[What you are asked to do]: Exactly as they appear below, repeat the lines from the one with "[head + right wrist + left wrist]" through the one with "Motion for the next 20". Drop every picture.

[Available data]:
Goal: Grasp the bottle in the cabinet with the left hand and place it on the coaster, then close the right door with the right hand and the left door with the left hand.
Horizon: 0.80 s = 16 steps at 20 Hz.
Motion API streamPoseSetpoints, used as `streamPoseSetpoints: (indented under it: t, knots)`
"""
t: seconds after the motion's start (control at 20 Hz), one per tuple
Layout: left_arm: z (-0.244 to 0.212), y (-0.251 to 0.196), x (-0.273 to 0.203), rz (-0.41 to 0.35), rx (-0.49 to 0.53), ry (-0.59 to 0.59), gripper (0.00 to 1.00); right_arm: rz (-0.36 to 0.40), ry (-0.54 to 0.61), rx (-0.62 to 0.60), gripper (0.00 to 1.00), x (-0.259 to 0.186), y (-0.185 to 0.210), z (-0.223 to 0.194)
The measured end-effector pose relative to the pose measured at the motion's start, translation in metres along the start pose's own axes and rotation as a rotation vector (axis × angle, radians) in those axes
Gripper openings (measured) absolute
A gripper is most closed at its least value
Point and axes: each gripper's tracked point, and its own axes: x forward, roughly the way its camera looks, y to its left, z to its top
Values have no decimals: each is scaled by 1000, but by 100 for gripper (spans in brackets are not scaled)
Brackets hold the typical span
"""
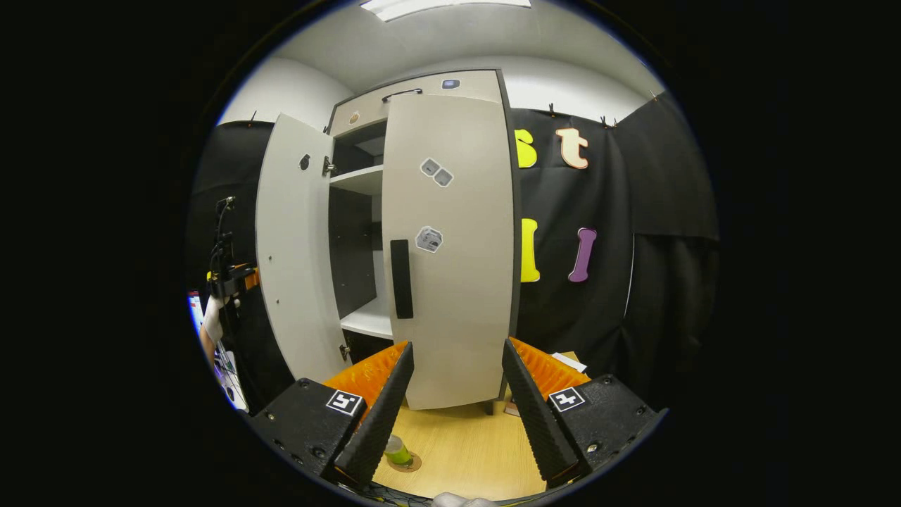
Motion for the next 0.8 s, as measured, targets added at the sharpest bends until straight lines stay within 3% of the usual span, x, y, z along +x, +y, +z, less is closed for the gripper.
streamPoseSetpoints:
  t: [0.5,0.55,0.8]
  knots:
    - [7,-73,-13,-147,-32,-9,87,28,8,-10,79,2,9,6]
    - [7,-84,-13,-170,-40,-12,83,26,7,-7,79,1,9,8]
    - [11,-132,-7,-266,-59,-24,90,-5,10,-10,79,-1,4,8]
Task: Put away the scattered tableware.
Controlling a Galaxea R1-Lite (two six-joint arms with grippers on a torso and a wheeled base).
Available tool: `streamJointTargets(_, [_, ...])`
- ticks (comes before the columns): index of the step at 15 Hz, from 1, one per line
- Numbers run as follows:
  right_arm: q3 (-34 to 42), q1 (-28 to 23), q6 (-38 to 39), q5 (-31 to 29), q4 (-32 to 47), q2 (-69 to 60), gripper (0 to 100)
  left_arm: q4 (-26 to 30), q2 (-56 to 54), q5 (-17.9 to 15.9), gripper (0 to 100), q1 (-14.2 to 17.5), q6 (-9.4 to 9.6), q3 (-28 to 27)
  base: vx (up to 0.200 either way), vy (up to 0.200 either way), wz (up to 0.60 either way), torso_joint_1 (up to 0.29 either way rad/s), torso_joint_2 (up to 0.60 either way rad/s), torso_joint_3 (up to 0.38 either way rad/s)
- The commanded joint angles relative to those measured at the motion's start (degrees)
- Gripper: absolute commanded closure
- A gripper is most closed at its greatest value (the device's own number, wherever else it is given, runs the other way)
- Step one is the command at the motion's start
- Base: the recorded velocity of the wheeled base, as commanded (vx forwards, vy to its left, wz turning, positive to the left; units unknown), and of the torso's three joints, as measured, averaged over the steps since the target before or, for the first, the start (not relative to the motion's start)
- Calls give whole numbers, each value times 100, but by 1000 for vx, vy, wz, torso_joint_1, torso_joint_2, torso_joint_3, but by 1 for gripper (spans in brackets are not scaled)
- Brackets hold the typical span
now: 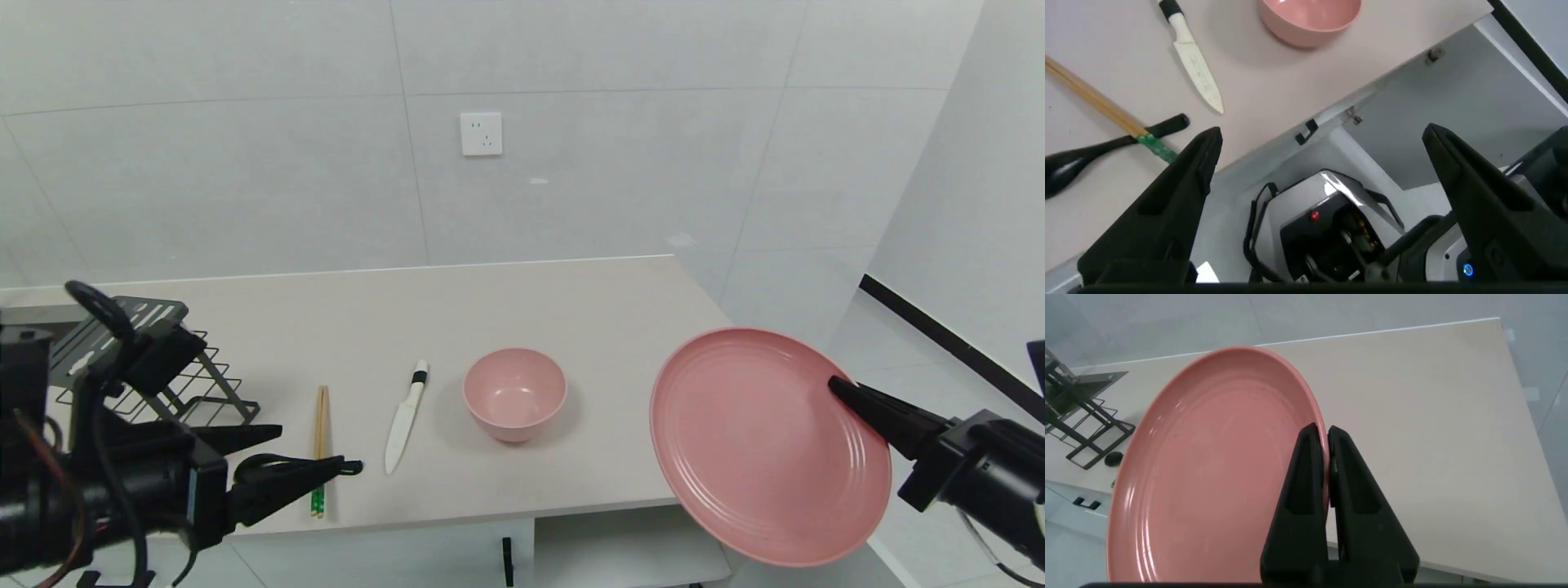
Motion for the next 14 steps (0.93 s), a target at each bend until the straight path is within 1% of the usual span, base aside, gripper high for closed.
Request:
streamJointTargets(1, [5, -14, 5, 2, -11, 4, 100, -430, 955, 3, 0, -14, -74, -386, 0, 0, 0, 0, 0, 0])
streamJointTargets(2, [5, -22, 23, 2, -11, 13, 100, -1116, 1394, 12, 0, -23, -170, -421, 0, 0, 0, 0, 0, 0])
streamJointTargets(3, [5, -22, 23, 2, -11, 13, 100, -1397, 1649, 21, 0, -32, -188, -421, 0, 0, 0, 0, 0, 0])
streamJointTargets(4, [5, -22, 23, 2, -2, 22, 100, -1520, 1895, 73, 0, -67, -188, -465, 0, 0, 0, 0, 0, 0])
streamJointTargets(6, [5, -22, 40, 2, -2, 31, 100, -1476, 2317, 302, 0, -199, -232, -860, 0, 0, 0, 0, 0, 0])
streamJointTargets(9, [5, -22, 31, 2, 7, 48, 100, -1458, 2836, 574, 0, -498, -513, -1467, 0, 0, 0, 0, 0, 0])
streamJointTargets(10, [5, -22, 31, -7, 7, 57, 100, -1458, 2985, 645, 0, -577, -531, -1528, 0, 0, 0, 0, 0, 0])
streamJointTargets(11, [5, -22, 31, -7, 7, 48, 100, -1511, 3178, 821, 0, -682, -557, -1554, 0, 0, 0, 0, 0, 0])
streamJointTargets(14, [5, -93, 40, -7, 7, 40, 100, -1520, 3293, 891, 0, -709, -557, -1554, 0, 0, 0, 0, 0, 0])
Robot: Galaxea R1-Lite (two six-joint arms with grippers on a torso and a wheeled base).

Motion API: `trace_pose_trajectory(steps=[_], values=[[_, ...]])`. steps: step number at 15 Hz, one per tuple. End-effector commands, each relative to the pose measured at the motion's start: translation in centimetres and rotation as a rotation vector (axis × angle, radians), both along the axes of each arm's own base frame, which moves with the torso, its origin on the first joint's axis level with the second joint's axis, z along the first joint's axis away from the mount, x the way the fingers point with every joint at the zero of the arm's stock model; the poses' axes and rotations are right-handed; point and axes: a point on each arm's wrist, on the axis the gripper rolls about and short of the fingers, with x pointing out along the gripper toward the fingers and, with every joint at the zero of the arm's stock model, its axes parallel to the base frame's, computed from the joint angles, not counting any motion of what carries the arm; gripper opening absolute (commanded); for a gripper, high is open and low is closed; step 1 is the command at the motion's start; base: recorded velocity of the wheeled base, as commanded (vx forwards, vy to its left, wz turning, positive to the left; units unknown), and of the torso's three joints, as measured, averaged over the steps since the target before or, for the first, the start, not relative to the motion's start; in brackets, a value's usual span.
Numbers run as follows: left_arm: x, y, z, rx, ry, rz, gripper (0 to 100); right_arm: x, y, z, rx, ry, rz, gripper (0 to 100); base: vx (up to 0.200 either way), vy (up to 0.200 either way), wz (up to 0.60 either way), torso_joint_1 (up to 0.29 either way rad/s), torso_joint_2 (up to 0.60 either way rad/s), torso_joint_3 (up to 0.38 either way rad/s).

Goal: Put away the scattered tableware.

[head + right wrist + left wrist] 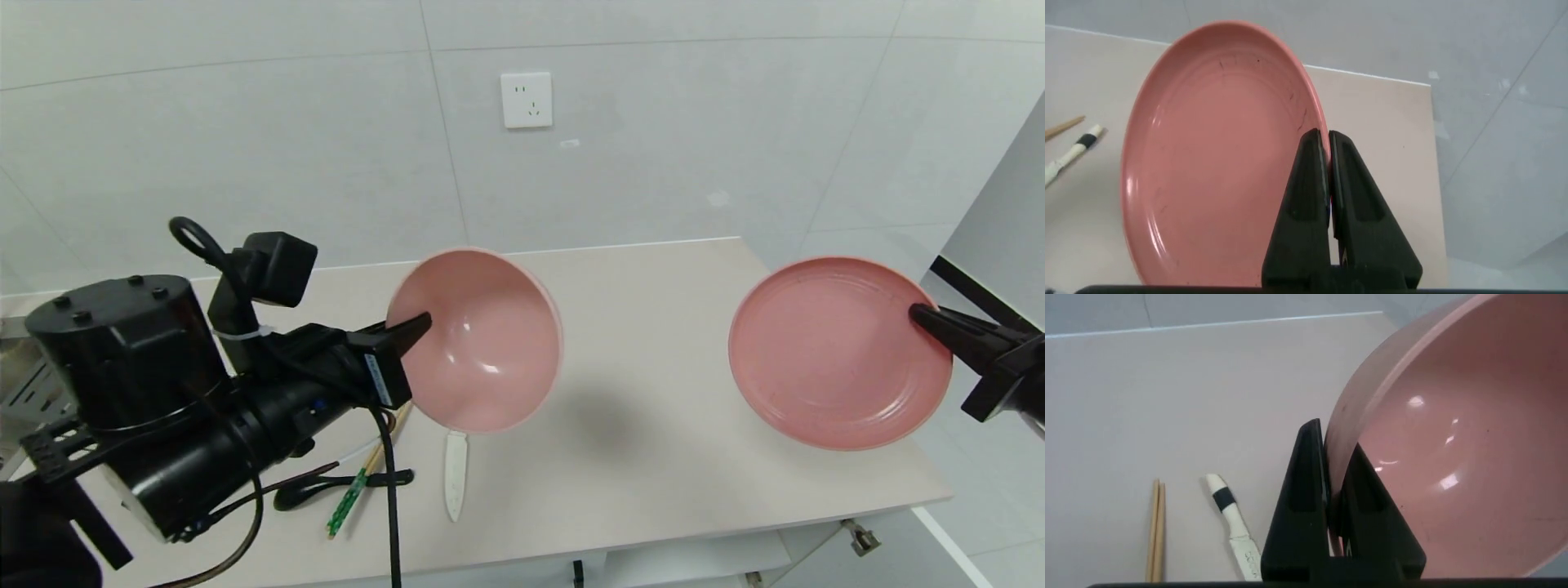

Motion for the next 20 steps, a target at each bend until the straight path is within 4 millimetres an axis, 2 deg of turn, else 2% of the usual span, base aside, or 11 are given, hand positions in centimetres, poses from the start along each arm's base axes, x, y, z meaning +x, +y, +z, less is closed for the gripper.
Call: trace_pose_trajectory(steps=[1, 3, 5, 7, 8, 9, 11, 14, 17, 20], values=[[-2.0, 1.2, 1.6, -0.025, -0.041, 0.008, 0, -0.1, 0.0, 0.8, 0.003, -0.035, 0.002, 0, 0.000, 0.000, 0.00, 0.000, 0.00, 0.000], [-3.4, 2.0, 1.9, -0.014, -0.021, -0.010, 0, -0.3, 0.3, 1.0, 0.030, -0.054, 0.017, 0, 0.000, 0.000, 0.00, 0.000, 0.00, 0.000], [-4.6, 2.6, 1.7, -0.012, -0.015, -0.025, 0, -1.8, 1.3, 2.2, 0.180, -0.094, 0.105, 0, 0.000, 0.000, 0.00, 0.000, 0.00, 0.000], [-5.8, 3.3, 0.1, 0.010, 0.050, -0.010, 0, -3.0, 1.5, 3.1, 0.272, -0.098, 0.147, 0, 0.000, 0.000, 0.00, 0.000, 0.00, 0.000], [-6.6, 3.7, -1.1, 0.038, 0.102, -0.011, 0, -3.0, 1.5, 2.7, 0.272, -0.083, 0.142, 0, 0.000, 0.000, 0.00, 0.000, 0.00, 0.000], [-7.0, 3.8, -1.3, 0.033, 0.110, -0.019, 0, -3.2, 1.6, 2.2, 0.274, -0.063, 0.147, 0, 0.000, 0.000, 0.00, 0.000, 0.00, 0.000], [-7.5, 4.1, -0.7, -0.016, 0.082, -0.032, 0, -3.3, 2.3, 1.7, 0.272, -0.035, 0.189, 0, 0.000, 0.000, 0.00, 0.000, 0.00, 0.000], [-7.1, 4.2, -0.4, -0.128, 0.107, 0.031, 0, -3.0, 3.3, 1.4, 0.237, -0.026, 0.237, 0, 0.000, 0.000, 0.00, 0.000, 0.00, 0.000], [-7.1, 4.3, -0.8, -0.057, 0.039, 0.026, 0, -2.4, 3.4, 1.4, 0.188, -0.084, 0.230, 0, 0.000, 0.000, 0.00, 0.000, 0.00, 0.000], [-6.4, 4.7, -1.9, 0.003, -0.047, 0.059, 0, -1.2, 3.6, -0.5, 0.183, -0.084, 0.229, 0, 0.000, 0.000, 0.00, 0.000, 0.00, 0.000]])
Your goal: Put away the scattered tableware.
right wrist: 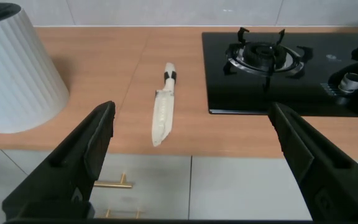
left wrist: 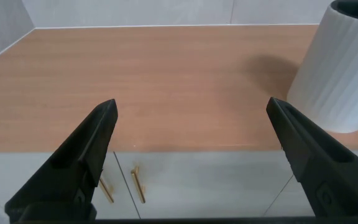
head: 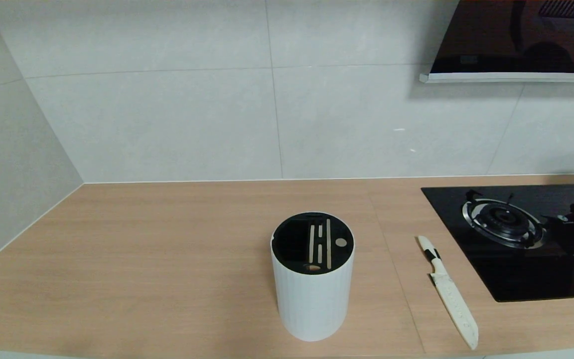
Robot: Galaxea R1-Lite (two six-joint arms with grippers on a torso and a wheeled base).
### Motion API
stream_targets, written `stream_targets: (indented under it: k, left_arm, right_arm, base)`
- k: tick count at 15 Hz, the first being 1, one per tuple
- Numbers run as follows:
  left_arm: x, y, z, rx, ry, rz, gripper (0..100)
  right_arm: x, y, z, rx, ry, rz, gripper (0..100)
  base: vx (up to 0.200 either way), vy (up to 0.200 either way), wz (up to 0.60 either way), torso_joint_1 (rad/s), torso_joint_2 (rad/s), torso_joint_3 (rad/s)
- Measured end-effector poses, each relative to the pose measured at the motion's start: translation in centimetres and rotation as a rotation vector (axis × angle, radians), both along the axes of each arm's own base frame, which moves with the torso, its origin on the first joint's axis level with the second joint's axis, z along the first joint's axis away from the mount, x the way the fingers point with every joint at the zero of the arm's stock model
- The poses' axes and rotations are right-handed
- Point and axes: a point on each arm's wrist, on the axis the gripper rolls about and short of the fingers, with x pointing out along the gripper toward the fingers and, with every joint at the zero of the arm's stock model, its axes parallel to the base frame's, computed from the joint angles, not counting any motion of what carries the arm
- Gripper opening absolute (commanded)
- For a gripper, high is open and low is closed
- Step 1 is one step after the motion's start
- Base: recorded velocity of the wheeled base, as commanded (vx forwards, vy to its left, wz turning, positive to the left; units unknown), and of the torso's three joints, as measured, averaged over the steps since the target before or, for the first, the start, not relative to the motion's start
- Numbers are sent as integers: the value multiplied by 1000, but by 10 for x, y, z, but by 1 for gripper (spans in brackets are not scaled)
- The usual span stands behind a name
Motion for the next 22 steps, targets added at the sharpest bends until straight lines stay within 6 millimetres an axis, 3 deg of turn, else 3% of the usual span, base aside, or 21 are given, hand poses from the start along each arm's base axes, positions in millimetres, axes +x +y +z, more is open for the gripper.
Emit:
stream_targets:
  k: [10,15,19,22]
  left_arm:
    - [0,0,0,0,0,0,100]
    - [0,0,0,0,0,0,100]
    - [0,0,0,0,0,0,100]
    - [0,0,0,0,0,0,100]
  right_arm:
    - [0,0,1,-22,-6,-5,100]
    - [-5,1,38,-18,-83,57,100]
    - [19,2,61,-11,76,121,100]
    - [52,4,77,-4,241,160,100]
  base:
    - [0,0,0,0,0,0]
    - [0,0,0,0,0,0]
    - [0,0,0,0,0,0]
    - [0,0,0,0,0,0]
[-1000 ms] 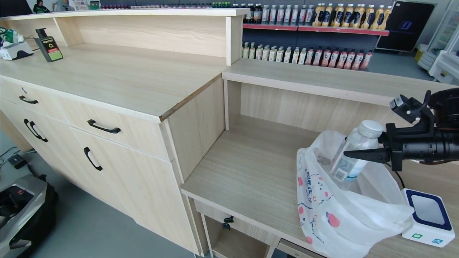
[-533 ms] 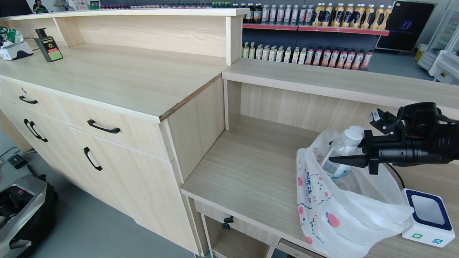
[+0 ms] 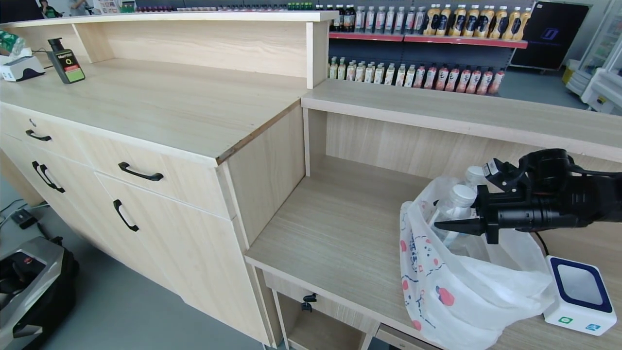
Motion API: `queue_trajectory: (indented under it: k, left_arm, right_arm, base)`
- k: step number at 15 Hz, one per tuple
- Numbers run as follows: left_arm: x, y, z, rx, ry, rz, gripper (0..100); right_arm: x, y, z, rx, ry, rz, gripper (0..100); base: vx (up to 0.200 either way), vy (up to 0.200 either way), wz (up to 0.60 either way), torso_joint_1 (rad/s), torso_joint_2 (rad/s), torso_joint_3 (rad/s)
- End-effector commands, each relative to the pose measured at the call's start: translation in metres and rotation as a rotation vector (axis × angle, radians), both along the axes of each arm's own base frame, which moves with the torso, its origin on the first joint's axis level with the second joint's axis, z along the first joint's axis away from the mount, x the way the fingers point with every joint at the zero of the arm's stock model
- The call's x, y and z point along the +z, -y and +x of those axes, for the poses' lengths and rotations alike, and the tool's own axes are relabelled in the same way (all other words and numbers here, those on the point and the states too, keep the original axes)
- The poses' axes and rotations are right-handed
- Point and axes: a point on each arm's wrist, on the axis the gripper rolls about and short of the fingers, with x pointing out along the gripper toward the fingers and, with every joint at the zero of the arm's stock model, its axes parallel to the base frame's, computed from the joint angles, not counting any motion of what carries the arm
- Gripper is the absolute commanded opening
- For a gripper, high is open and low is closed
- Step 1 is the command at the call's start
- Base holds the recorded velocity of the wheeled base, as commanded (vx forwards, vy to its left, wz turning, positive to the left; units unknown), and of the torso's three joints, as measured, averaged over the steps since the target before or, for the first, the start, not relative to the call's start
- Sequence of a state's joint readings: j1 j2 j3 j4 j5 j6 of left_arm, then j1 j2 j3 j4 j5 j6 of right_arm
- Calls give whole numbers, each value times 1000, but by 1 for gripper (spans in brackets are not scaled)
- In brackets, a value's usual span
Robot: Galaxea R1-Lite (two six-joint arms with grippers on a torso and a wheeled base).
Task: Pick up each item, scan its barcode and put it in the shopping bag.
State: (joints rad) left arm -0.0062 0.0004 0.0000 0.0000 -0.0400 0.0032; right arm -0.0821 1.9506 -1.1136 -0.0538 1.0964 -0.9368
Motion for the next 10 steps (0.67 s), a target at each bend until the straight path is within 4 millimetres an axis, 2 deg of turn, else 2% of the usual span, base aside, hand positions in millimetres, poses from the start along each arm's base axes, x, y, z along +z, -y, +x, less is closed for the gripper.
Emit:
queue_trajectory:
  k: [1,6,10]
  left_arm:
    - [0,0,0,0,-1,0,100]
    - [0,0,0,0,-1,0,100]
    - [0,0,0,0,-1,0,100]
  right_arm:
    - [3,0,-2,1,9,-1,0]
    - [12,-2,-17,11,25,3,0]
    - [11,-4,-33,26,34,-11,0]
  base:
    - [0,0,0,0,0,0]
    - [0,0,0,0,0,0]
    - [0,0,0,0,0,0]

[Exercise solution]:
[head + right wrist + left wrist] 

Motion for the next 20 steps, a target at each bend until the straight path is within 4 millimetres an axis, 2 deg of turn, else 2% of the usual span, base aside, or 11 are given, hand positions in centimetres, poses from the start along each arm's base axes, x, y, z meaning +x, +y, +z, less is closed for the gripper.

Nothing else belongs to this exercise.